◆ YOUR TASK ◆
Using the line that contains "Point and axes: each" as the start, restate each line word for word through the final line of the material below, and return only those.

§ §

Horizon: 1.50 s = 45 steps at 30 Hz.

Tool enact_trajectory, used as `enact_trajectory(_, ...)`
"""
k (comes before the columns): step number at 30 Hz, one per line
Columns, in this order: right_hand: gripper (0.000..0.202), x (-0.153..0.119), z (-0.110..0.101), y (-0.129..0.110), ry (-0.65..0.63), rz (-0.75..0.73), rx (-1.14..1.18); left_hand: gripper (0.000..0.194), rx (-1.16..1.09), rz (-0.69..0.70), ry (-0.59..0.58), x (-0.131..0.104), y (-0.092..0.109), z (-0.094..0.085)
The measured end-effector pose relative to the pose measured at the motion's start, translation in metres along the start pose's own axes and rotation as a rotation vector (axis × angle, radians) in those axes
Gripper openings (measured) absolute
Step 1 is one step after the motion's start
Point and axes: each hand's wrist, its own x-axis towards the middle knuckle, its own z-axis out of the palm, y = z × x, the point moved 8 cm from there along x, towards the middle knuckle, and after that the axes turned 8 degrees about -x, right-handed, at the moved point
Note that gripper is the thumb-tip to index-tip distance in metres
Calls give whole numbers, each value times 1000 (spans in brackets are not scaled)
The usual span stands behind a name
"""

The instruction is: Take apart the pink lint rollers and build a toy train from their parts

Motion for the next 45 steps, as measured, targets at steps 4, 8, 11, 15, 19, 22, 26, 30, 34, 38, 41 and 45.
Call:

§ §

◆ EXERCISE RESPONSE ◆
Point and axes: each hand's wrist, its own x-axis towards the middle knuckle, its own z-axis out of the palm, y = z × x, the point moved 8 cm from there along x, towards the middle knuckle, and after that the axes turned 8 degrees about -x, right-handed, at the moved point
Note that gripper is the thumb-tip to index-tip distance in metres
Calls give whole numbers, each value times 1000 (spans in brackets are not scaled)
The usual span stands behind a name
"""

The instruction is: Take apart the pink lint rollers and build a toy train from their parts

Motion for the next 45 steps, as measured, targets at steps 4, 8, 11, 15, 19, 22, 26, 30, 34, 38, 41 and 45.
Call:

This completes the exercise.